United States District Court, N.D. Illinois, Eastern Division

September 30, 2014

NOBLE RICHARD MARTIN, Plaintiff,
v.
CITY OF CHICAGO et al., Defendants.

MEMORANDUM OPINION AND ORDER

JOHN W. DARRAH, District Judge.

Plaintiff, Noble Richard Martin, brought suit, pro se, in this Court against several individuals, alleging various claims stemming from his arrest and subsequent trial. Defendants filed Motions to Dismiss, but Plaintiff filed no response. For the reasons stated below, the Defendants' Motions to Dismiss are granted.

BACKGROUND

On February 26, 2014, Martin filed a Complaint, alleging various claims against the City of Chicago, several Chicago police officers, Cook County, Cook County Board President Toni Preckwinkle, Cook County State's Attorney Anita Alvarez, and several Cook County Assistant State's Attorneys. Martin's claims stem from his arrest and subsequent trial on various charges. (Am. Compl ¶¶ 21-54; Exh. B.)

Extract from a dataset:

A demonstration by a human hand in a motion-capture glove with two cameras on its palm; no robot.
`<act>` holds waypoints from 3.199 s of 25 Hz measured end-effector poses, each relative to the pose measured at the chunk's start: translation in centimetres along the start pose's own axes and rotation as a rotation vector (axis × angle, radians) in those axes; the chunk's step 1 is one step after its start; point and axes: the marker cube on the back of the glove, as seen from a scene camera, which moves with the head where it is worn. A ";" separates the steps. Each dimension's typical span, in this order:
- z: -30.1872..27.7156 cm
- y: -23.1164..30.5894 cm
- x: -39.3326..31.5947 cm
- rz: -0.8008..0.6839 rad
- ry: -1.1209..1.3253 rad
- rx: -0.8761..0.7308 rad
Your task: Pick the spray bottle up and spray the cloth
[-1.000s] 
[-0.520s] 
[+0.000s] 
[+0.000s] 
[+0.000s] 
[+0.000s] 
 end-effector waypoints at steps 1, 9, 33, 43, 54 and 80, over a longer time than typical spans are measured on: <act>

As best as can be determined, Martin brings thirteen counts in his Complaint: Count I is a 42 U.S.C. § 1983 claim against the City of Chicago ("the City"), alleging various de facto policies, practices, and customs relating to police officers; Count II is a 42 U.S.C. § 1983 claim against Megan Leonard, Jason Torres, Jacqueline Kennedy, and J. Morado, alleging conspiracy to commit false arrest and imprisonment in violation of the Fourth Amendment; Count III is a 42 U.S.C. § 1983 claim against Defendants Leonard, Torres, Kennedy, and Morado, alleging conspiracy to commit false arrest and imprisonment in violation of Due Process; Count IV is a 42 U.S.C. § 1985(2) claim against Defendants Leonard, Torres, Kennedy, and Morado, alleging conspiracy to obstruct justice; Count V is a Brady claim against Defendants Leonard, Torres, Kennedy, and Morado, alleging that Leonard and Torres intentionally withheld information from the State's Attorney's Office and lied on the stand; Count VI is an indemnification claim against the City for the actions of Defendants Torres, Leonard, and Morado; Count VII is a 42 U.S.C. § 1983 claim against the County of Cook ("the County"), alleging various de facto policies, practices, and customs relating to the Cook County State's Attorney's Office; Count VIII is a 42 U.S.C. § 1983 claim against Defendant Jane Zak, alleging that she tampered with a transcript; Count IX is a 42 U.S.C. § 1985(2) claim against Defendants Zak, Regina Mescall, William Hall, and Eric Saucedo, alleging that they conspired to deny Plaintiff a fair trial; Count X is an indemnification claim against the County for the actions of Defendants Mescall, Zak, Hall, and Saucedo; Count XI is an Illinois malicious prosecution claim against all Defendants except Kennedy; Count XII is a common-law claim of abuse of process against Defendant Torres; and Count XIII is a common-law claim of abuse of process against Defendant Kennedy.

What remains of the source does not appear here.